A opção pela cidade, por planejar o espaço urbano, é uma área cada vez mais conquistada pelas mulheres. Na comparação de currículos elas têm as melhores notas e estão sempre à frente na busca por desafios.

Talvez este seja um indicativo do porquê o número de estagiárias das áreas técnicas do Instituto de Pesquisa e Planejamento Urbano de Curitiba (Ippuc) supere o de estagiários. Das 50 vagas de estágio ocupadas no Ippuc 30 são de mulheres. Não se trata de oposição a gêneros, mas de uma realidade.

Do total de funcionários, o Ippuc ainda tem mais homens que mulheres. São 108 postos ocupados por eles e 91 por elas. Porém, nos quadros de comando do instituto a predominância é feminina. Três das quatro supervisões são comandadas por elas: Supervisão de Planejamento, por Rosane Valduga; de Informações, por Liana Vallicelli, e Administrativa-Financeira, por Elvira Wos. Elas também são maioria nas coordenações a na Assessoria de Relações Externas.

O presidente do Ippuc, Luiz Fernando Jamur, destaca que as mulheres fazem parte da história do planejamento urbano de Curitiba. “Franchette Rischbieter, doutora Dúlcia Auríquio, Milna Leone, Teresa Oliveira, Rosane Valduga, Liana Vallicelli, Célia Bim, Elvira Voss. São muitas as referências em diferentes áreas e em tempos distintos”, diz.
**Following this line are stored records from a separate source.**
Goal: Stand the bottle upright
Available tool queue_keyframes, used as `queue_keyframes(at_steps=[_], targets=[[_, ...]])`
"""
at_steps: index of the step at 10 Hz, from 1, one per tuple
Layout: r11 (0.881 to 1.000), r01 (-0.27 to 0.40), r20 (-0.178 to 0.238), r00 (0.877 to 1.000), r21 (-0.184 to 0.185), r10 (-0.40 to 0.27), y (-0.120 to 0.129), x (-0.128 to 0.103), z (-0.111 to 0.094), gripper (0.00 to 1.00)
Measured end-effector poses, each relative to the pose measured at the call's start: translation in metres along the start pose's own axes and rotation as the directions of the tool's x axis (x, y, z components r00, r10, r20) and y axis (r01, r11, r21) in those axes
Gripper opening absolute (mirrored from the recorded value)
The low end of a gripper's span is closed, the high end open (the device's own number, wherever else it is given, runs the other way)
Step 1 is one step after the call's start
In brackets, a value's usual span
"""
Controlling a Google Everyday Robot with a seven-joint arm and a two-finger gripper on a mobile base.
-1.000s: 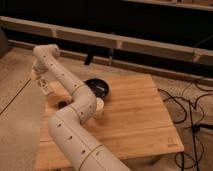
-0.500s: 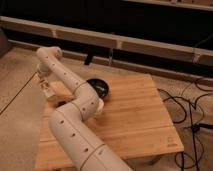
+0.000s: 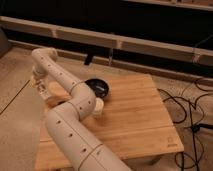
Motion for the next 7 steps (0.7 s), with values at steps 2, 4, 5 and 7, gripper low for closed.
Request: queue_keyframes(at_steps=[2, 4, 5, 7], targets=[[0.999, -0.003, 0.041, 0.999, -0.033, 0.004, 0.015, -0.011, 0.012, 0.0], [0.998, 0.01, 0.084, 0.996, -0.065, -0.005, 0.026, -0.02, 0.022, 0.0], [0.997, 0.012, 0.093, 0.996, -0.073, -0.005, 0.027, -0.021, 0.024, 0.0], [0.997, 0.011, 0.098, 0.995, -0.078, -0.003, 0.026, -0.02, 0.027, 0.0]])
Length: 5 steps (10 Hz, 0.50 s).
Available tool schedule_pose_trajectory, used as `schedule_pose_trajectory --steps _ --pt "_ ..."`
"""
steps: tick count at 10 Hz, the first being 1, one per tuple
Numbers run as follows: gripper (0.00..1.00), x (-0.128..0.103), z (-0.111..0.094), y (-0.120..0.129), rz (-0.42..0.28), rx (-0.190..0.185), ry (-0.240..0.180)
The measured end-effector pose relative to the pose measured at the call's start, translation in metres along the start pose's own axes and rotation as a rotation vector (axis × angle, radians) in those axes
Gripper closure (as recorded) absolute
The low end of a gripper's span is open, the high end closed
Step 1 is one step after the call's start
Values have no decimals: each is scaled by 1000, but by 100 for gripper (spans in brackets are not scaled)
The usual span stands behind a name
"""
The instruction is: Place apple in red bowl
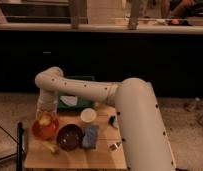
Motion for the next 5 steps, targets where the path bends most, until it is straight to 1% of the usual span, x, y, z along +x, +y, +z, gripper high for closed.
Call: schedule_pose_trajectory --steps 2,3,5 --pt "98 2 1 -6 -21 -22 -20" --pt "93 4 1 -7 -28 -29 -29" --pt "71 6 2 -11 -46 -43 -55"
Segundo Jamur, fazer parte do poder público é mais que uma opção. “É uma doação, um compromisso que as profissionais que se dedicam à cidade cumprem de forma exemplar. O Ippuc ainda é e sempre será um terreno fértil para o desenvolvimento de talentos e de valorização de todos, independentemente de gênero.”
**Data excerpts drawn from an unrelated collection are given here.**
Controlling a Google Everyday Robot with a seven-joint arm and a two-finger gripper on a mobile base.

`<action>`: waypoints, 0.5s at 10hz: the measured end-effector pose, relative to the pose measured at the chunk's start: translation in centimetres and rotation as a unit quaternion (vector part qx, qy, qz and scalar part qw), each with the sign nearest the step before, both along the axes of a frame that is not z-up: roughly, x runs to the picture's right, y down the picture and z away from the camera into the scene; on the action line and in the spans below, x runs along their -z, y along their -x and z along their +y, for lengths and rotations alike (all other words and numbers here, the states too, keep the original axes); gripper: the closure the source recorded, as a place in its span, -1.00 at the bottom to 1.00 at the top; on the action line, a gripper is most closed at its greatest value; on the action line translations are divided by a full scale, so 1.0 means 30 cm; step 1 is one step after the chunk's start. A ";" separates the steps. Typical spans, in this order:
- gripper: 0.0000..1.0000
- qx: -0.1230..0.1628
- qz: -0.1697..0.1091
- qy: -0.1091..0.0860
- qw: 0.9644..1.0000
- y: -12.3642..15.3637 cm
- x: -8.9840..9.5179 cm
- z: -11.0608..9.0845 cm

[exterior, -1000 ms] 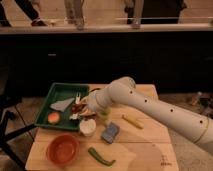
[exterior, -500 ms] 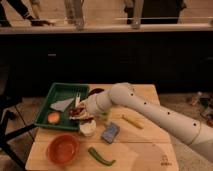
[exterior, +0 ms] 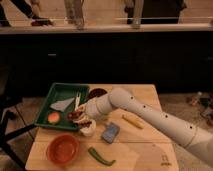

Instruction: Place grapes in paper cup

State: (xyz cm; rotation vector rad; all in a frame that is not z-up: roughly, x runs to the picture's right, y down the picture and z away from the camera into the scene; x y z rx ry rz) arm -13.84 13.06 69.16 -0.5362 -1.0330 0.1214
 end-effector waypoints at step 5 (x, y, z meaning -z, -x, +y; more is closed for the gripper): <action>0.97 -0.013 -0.015 0.020 1.000 -0.005 -0.059 0.024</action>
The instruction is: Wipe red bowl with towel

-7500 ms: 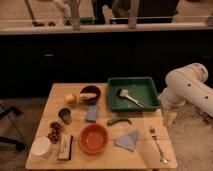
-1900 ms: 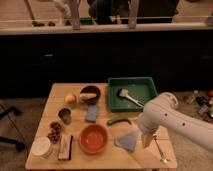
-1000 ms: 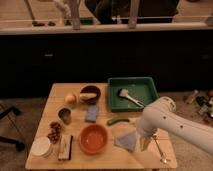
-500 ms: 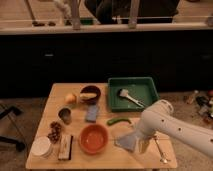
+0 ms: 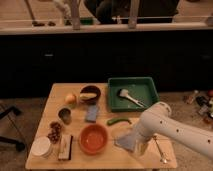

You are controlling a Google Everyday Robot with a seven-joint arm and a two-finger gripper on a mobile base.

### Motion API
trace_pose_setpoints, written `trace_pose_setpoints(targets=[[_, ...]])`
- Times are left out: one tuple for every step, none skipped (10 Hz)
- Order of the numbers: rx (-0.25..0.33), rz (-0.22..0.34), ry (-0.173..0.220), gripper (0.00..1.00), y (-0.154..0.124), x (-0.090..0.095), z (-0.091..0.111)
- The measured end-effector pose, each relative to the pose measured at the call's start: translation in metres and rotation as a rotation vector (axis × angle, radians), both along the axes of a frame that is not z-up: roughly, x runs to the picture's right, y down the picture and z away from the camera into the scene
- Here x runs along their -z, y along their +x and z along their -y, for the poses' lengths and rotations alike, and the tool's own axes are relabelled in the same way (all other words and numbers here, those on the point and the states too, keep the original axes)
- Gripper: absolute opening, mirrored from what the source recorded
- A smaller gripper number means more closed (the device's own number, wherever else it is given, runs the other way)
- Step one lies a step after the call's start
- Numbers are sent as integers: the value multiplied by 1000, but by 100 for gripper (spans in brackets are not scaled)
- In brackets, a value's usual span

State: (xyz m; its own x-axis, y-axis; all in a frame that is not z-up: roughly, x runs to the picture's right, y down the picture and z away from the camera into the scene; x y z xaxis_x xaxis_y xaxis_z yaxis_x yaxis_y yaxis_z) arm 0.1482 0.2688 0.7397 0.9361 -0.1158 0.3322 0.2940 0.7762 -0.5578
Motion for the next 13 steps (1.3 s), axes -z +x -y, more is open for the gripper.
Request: trace_pose_setpoints(targets=[[-5, -2, -4, 80, 2, 0, 0], [-4, -3, -5, 80, 5, 2, -2], [2, 0, -4, 80, 3, 3, -3], [-1, 1, -8, 80, 2, 2, -4], [-7, -1, -15, 80, 2, -1, -7], [-13, -2, -21, 80, 0, -5, -11], [-17, -4, -22, 80, 0, -5, -11], [-18, -4, -23, 80, 0, -4, -12], [-21, -6, -24, 80, 2, -3, -13], [-22, -5, -27, 80, 1, -4, -14], [-21, -4, -28, 80, 0, -4, -13], [-22, -5, -30, 80, -2, -4, -13], [-25, -6, -32, 80, -1, -4, -14]])
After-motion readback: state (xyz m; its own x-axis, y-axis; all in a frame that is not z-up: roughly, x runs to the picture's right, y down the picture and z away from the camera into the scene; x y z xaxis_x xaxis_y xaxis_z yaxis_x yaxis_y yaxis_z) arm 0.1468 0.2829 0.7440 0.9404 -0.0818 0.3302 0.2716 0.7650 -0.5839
Regiele Silva, 23 anos, é uma das estagiárias mais recentes do instituto. Estudante do 4º ano de Arquitetura e Urbanismo da Universidade Federal do Paraná (UFPR), entrou aos quadros do Ippuc em 8 de novembro do ano passado para fazer parte da equipe de coordenação do Sistema Viário e de Transporte. “Sempre tive interesse pela área do Urbanismo. Nos trabalhos de faculdade a gente acaba usando dados do Ippuc em quase tudo. Então, eu já tinha visitado muitas vezes a biblioteca do instituto”, conta.
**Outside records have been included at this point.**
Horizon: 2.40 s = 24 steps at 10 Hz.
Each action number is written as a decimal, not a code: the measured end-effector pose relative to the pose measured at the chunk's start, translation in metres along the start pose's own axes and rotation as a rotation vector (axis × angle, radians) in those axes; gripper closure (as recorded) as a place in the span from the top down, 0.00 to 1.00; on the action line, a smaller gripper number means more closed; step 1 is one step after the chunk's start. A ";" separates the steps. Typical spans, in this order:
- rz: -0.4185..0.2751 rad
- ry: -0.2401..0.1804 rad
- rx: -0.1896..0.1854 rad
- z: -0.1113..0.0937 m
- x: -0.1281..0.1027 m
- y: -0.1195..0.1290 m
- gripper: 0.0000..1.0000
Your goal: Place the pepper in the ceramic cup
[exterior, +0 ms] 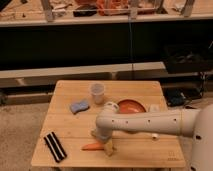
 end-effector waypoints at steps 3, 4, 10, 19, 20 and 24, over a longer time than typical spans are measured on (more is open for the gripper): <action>-0.002 0.001 0.000 -0.003 0.000 0.000 0.59; -0.002 0.001 0.001 -0.004 0.000 -0.001 0.52; -0.010 0.004 0.023 -0.014 0.000 -0.004 0.10; -0.007 0.036 0.106 -0.046 0.016 -0.040 0.05; -0.010 0.033 0.113 -0.055 0.017 -0.048 0.05; -0.016 0.022 0.129 -0.069 0.015 -0.062 0.05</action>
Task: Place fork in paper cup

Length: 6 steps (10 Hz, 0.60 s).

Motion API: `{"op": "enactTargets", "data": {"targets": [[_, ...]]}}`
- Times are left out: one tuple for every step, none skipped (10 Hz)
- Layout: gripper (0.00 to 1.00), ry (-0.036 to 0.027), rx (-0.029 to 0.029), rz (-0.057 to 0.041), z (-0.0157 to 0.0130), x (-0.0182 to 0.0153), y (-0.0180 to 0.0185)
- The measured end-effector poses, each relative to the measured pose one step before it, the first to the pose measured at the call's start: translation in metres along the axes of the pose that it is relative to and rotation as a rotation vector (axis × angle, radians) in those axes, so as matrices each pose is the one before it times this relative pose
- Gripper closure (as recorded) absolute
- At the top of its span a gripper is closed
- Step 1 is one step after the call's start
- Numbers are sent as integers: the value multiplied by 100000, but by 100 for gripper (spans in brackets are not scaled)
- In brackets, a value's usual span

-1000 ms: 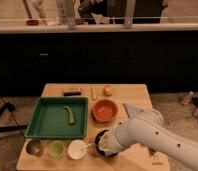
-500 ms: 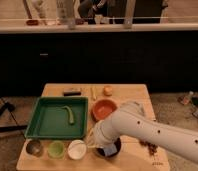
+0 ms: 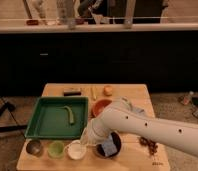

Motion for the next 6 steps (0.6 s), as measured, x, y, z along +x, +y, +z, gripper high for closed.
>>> {"op": "enactTargets", "data": {"targets": [[100, -144, -590, -208, 212, -82, -17], [100, -56, -78, -141, 29, -73, -8], [100, 25, 47, 78, -14, 42, -1], [100, 2, 9, 19, -3, 10, 1], [100, -6, -16, -12, 7, -6, -1], [100, -29, -10, -49, 11, -28, -5]]}}
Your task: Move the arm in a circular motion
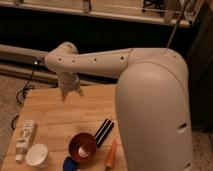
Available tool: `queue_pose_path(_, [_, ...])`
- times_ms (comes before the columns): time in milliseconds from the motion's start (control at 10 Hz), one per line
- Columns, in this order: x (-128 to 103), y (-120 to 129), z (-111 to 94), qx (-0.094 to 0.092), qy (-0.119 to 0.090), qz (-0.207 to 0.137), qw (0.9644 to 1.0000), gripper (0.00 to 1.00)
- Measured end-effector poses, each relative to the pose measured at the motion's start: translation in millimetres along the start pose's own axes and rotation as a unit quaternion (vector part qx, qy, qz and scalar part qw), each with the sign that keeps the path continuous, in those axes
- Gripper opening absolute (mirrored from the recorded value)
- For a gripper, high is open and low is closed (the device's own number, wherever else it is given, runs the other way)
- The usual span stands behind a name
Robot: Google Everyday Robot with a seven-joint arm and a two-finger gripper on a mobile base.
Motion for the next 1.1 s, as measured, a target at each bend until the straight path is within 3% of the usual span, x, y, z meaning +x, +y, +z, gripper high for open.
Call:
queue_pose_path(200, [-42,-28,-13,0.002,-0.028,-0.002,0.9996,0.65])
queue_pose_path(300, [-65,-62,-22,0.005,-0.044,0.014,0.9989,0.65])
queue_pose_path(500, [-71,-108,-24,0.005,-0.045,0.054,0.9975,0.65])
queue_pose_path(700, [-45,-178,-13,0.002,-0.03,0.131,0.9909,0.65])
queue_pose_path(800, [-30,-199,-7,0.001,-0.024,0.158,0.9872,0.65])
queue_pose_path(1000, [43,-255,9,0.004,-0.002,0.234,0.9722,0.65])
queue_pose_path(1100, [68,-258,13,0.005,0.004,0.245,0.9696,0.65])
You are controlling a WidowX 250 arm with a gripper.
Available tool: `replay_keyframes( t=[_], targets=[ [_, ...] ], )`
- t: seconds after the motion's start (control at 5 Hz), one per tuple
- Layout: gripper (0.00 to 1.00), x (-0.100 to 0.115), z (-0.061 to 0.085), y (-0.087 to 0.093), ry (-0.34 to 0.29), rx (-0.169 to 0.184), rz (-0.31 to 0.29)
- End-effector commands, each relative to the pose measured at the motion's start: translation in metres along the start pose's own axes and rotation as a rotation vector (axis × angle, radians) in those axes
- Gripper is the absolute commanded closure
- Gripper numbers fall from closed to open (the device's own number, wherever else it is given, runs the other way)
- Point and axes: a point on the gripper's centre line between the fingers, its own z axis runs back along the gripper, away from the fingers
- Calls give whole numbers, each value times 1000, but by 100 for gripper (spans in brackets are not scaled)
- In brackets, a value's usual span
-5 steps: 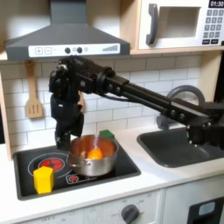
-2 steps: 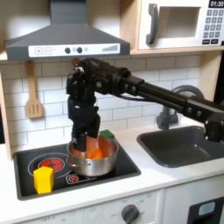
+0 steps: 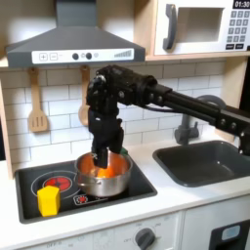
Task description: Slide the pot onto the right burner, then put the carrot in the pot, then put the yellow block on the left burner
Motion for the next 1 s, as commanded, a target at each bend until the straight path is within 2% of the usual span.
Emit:
replay_keyframes(
  t=[0.0, 0.6, 0.8],
  targets=[
    [0, -15, -2, -13, 14, -9, -54],
    [0, -58, 0, -41, 60, -25, -204],
    [0, -76, 2, -45, 79, 8, -266]
  ],
)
A sugestão pelo estágio partiu de um dos professores e a experiência, segundo Regiele, tem sido um grande avanço para além do conceito acadêmico. “No setor em que estou trabalhando a parte criativa é bem explorada. A gente pode participar desde os desenhos, acompanhar vistorias e projetos de geometria das ruas, acessibilidade, entre outros. É a academia transformada em prática”, diz.

Regiele afirma que quer continuar estudando mesmo após concluir o curso de Arquitetura. A meta é fazer mestrado e virar professora ou prestar concurso público. “Quero continuar na academia ou seguir no planejamento”.

Do estágio à admissão

A arquiteta e urbanista Sylvia Escorsim Baggio, 33 anos, passou a fazer parte da equipe do Ippuc em um dos últimos concursos realizados.

Aprovada em 2010 e admitida em 2011, Sylvia conquistou o que ainda é meta para Regiele. Antes de passar no concurso tinha feito estágio no setor de Projetos do Ippuc em 2005 e 2006. Depois de formada fez parte da equipe do Instituto de Pesquisa e Planejamento Urbano de Ponta Grossa (Iplan) como funcionária comissionada de onde saiu para fazer a prova para o Ippuc.

“Gostei do Ippuc quando fiz estágio. Sempre quis concurso público. Passei e voltei à mesma mesa em que estava quando fiz estágio”, conta. Sylvia atuou de 2011 a 2013 no setor de Projetos e, em 2014, passou à coordenação do Sistema Viário do Ippuc.

Uma das grandes possibilidades que destaca foi a de ter participado de intercâmbio no Japão, em 2014, por intermédio de uma parceria entre o Ippuc e a Jica (Japan International Cooperation Agency).

Na opinião de Sylvia, o serviço público é uma das poucas oportunidades que as mulheres têm de poder ganhar como os homens. “É um caminho possível para não ter diferença de gênero na remuneração básica. Os postos de comando não estão distantes como estavam. Para nós, mulheres, o cenário está melhor, mas ainda longe do ideal”, completa.